● Task brief
Going through the listing below, work out how many lines include "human" and give that number by itself.
******
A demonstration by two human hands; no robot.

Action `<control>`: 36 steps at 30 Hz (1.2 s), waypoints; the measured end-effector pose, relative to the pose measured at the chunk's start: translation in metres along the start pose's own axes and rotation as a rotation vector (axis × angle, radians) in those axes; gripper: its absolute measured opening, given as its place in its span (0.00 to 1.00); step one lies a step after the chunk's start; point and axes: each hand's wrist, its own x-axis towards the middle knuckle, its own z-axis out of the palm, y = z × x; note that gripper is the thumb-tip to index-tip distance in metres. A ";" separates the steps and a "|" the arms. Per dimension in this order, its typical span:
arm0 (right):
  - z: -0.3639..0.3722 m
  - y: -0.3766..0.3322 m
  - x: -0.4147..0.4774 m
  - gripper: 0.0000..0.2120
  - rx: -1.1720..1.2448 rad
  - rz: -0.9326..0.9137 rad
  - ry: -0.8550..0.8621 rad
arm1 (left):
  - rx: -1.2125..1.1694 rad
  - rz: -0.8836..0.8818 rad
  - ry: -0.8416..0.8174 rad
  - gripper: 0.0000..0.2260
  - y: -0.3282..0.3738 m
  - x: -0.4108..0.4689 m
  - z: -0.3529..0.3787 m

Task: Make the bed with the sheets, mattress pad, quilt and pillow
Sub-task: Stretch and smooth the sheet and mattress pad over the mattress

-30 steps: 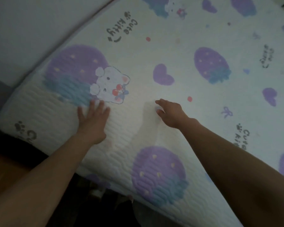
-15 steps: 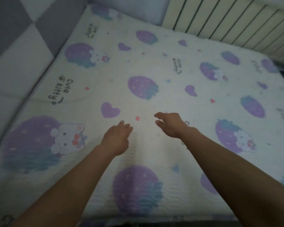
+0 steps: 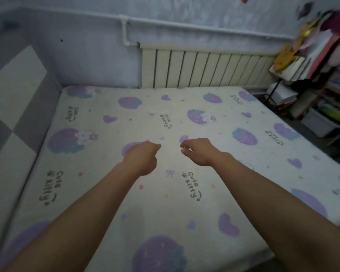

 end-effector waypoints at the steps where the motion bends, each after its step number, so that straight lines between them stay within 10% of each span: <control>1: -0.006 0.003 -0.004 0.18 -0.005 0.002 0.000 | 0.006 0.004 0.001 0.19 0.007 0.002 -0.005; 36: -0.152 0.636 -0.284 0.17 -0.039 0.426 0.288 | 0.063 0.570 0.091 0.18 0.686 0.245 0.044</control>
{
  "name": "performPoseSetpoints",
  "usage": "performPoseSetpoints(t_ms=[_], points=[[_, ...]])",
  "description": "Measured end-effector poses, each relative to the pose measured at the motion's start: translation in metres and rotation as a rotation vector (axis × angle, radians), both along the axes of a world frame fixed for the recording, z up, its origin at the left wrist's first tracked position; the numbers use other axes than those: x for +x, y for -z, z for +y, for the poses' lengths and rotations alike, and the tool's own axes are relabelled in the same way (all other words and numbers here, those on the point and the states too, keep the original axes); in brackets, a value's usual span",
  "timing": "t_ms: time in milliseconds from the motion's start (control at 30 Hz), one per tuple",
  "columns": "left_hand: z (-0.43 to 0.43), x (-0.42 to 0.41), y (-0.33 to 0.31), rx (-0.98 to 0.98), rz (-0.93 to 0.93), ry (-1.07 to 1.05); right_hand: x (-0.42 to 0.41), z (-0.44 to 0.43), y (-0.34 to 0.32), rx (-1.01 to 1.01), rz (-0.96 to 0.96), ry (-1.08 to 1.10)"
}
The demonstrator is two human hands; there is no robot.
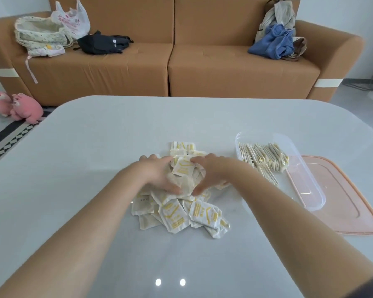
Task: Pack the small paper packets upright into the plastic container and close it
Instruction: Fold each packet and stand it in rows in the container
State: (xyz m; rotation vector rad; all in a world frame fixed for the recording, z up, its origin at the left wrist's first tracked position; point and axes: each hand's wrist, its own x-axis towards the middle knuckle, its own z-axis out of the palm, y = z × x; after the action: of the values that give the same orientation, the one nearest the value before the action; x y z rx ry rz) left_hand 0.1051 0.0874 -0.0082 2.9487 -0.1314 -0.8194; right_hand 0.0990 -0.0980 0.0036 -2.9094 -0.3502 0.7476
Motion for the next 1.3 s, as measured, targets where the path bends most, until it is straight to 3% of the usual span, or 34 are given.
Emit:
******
● Expected answer
2